The chief engineer reported that the main generator steam pipe was fractured and that without electricity, he could neither fill the boilers nor raise steam. He was overwhelmed by the complexity of the
Kentucky
’s engine room, having had just three days in Gibraltar to learn the Westinghouse steam turbine engines, the Brown-Curtiss water tube boilers, and the elaborate electrical system. The fracture in the steam pipe was repairable, but he didn’t have the know-how. He desperately needed the help of the Texas Company’s American engineer, who had been with the
Kentucky
for nearly a year, all during its construction and trials, and had wanted to stay with the ship to Malta. But when the Ministry of War Transport took over a ship, it became an all-British affair. Politics and protocol doomed the
Kentucky
and threatened the survival of Malta.
The minesweeper
Hebe
began to tow
Kentucky
but could make only 5 knots, so Captain Hardy sent back a destroyer to help. Then, he reported, “I reconsidered and cancelled this order as I came to the conclusion that I could not afford to immobilise one of the three remaining fleet destroyers for this purpose, while the threat from enemy surface vessels was considerable.”
True to Admiral Harwood’s intentions, the convoy left the disabled
Kentucky
behind, “like a stranded whale,” said the third mate.
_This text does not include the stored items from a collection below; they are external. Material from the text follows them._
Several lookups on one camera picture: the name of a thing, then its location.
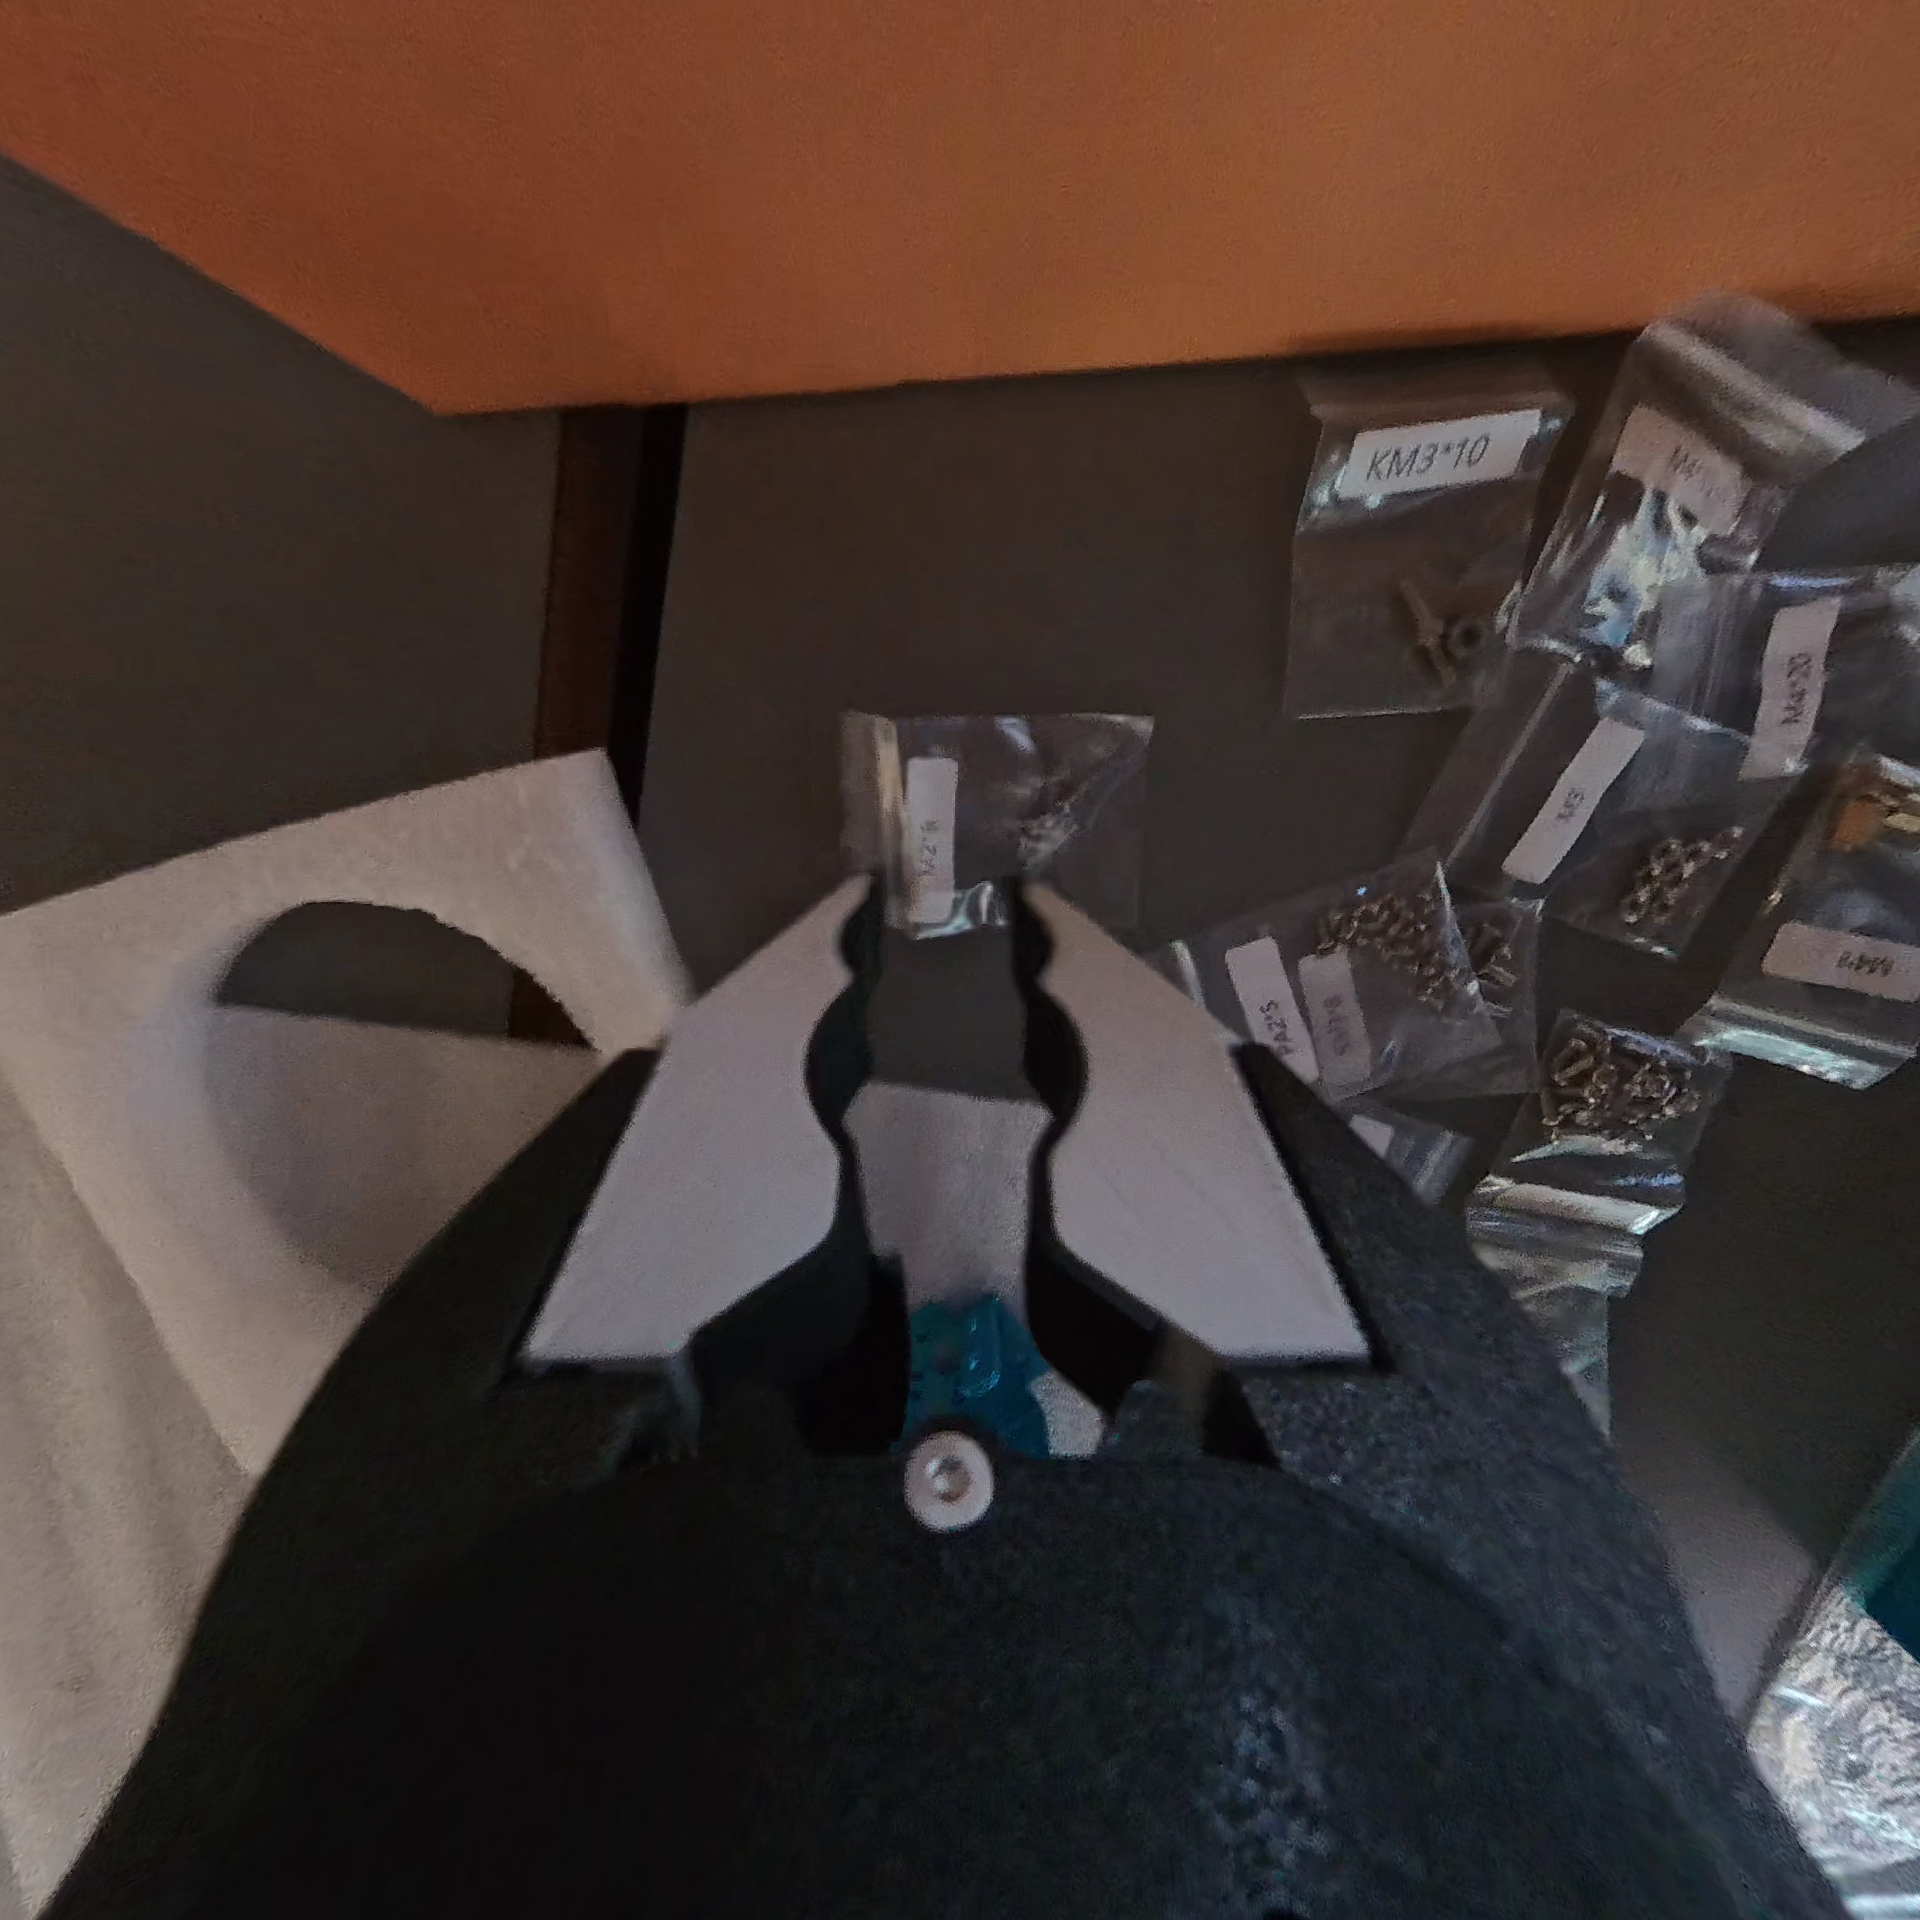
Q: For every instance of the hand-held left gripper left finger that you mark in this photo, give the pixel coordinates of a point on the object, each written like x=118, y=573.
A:
x=692, y=1201

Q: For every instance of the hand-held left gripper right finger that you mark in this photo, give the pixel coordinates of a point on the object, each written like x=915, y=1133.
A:
x=1200, y=1201

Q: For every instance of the dark grey desk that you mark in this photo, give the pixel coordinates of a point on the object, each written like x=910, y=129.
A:
x=975, y=570

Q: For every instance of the white foam sheet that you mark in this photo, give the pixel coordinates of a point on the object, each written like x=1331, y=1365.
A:
x=150, y=1201

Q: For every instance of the pile of small hardware bags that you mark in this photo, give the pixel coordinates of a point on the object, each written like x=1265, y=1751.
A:
x=1411, y=599

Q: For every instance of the orange cardboard box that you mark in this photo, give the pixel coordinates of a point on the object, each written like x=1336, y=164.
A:
x=901, y=182

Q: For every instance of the teal metal bracket block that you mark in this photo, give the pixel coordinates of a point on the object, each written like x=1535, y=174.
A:
x=975, y=1365
It appears from Captain Hardy’s report, a rambling jumble of sixty items full of contradictions and impossibilities, that he changed his mind about orders to the convoy three times in three hours. He finally took a page out of Harwood’s manual and ordered the
Kentucky
’s master, Captain Roberts, to scuttle his ship.
But there were no explosive charges in any spaces for scuttling, because there hadn’t been time in Gibraltar to install them. The
Kentucky
had a strong honeycomb structure with welded seams. The minesweepers
Badsworth
and
Hebe,
sent by Captain Hardy to sink her, didn’t have the firepower for the job.
Meanwhile, Admiral Da Zara had sent a cruiser and two destroyers around to the rear of the convoy, where the
Kentucky
drifted, abandoned. The British minesweepers cut out when the mast of the Italian cruiser
Montecuccoli
appeared on the horizon, leaving the
Kentucky
and her load of precious fuel to the enemy. Except for a few scorches, a broken steam line, and some destroyed wiring, there wasn’t a scratch on her. All Da Zara needed to do was hook up the two destroyers to
Kentucky
and tow her back to Pantelleria. Captain Hardy had effectively handed Malta to the Axis.
But Admiral Da Zara dropped it. “Arriving at the scene, the Italians saw the sea strewn with debris, and all over the horizon were the burning ships and those left behind to help them,” reveals the official Italian history. “The tanker
Kentucky
had only a small fire aboard, but several shells from the
Montecuccoli
and then a torpedo from the
Oriani
caused her to explode in flames like a huge funeral pyre, and shortly thereafter she sank.”
The irony was “most convenient,” said Hardy. Admiral Da Zara was given a medal by Mussolini.
The remains of the convoy reached Malta in the middle of the night. Just outside the harbor, four ships struck mines; one destroyer sank, two were damaged, and the fourth and biggest of the five freighters, the 10,400-ton
Orari,
was holed and lost much of her cargo just outside the breakwater. Glistening waves of oil lapped ashore in the morning sun.
The Admiralty said that Captain Hardy’s decision to scuttle the
Kentucky
had been justified by the safe arrival of one and a half freighters. The Royal Navy said that he had “acted throughout with conspicuous courage and resource in the handling of his force for the protection of the convoy.”
There’s no record of what Churchill might have said about the abandonment, botched scuttling, and ultimate loss of the
Kentucky
to Italian guns. He must have believed the sorry story would have been different if Cunningham had been there, but at this point he didn’t care who was at fault. He knew one thing: a tanker had to get through to Malta or the island was lost. There was one more moonless period before Malta would have to be evacuated.